**EXERCISE REQUIREMENTS:** Copy out exactly the line that contains "Check that the yellow" and all lines following it to the end of the data.

***

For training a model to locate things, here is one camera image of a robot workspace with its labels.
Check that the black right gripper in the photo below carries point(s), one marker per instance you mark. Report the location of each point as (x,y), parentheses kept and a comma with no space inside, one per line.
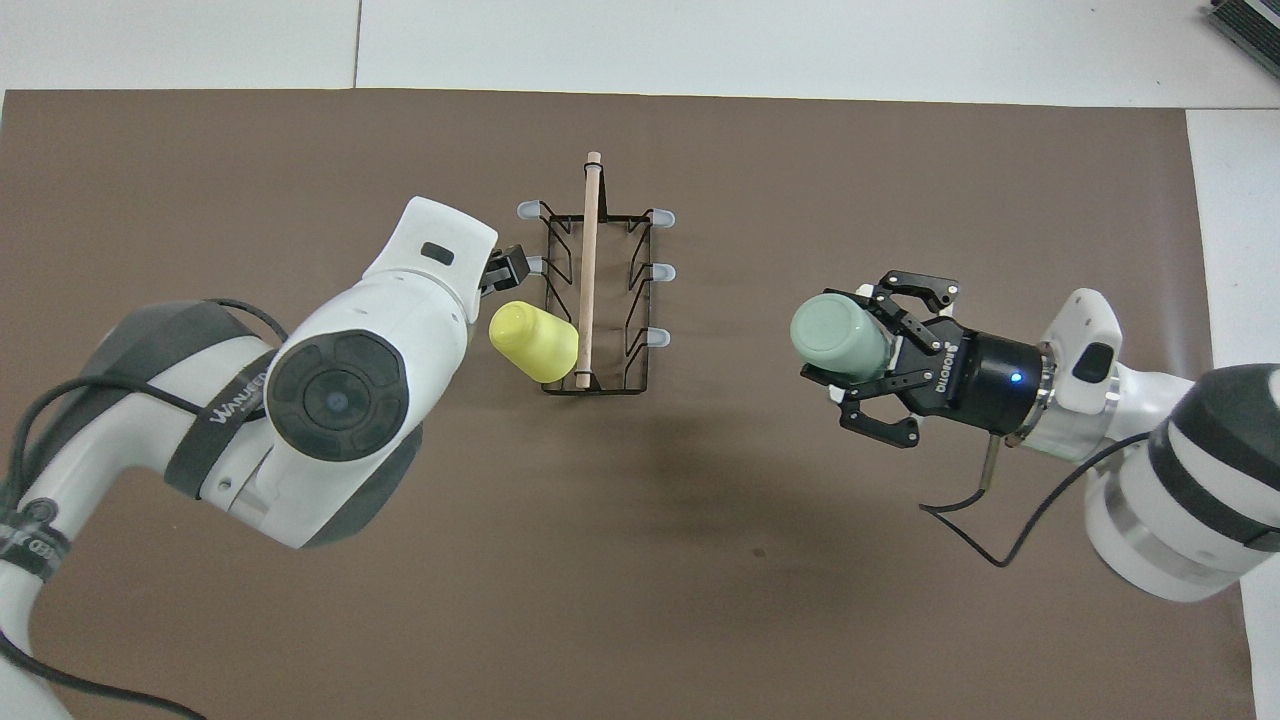
(975,380)

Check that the pale green plastic cup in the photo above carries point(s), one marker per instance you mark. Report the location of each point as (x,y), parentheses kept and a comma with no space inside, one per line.
(835,335)

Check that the yellow plastic cup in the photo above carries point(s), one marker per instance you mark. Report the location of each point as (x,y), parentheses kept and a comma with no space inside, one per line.
(535,340)

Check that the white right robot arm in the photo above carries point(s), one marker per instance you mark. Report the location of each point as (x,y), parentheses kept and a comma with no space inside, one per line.
(1200,480)

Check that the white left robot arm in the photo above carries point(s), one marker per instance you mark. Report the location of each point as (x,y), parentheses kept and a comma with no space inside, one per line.
(340,400)

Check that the brown table mat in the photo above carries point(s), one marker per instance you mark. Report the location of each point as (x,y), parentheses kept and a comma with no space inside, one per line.
(650,600)

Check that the dark grey ribbed device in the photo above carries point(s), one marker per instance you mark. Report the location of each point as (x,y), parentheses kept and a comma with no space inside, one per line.
(1250,20)

***

**ANSWER BELOW:**
Check that the yellow plastic cup in the photo above carries point(s), one marker per instance you mark. Report the location of each point as (x,y), parentheses kept and a comma with no space inside, one per line.
(535,340)

Check that the white right robot arm in the photo above carries point(s), one marker per instance you mark. Report the location of each point as (x,y), parentheses kept and a comma with no space inside, one per line.
(1200,480)

Check that the white left robot arm in the photo above carries point(s), one marker per instance you mark. Report the location of each point as (x,y), parentheses kept and a comma with no space inside, one per line.
(340,400)

Check that the brown table mat in the photo above carries point(s), one marker per instance you mark. Report the location of each point as (x,y), parentheses kept and a comma with no space inside, one per line.
(650,600)

Check that the dark grey ribbed device in the photo above carries point(s), one marker per instance you mark. Report the location of each point as (x,y), parentheses kept and a comma with no space inside, one per line.
(1250,20)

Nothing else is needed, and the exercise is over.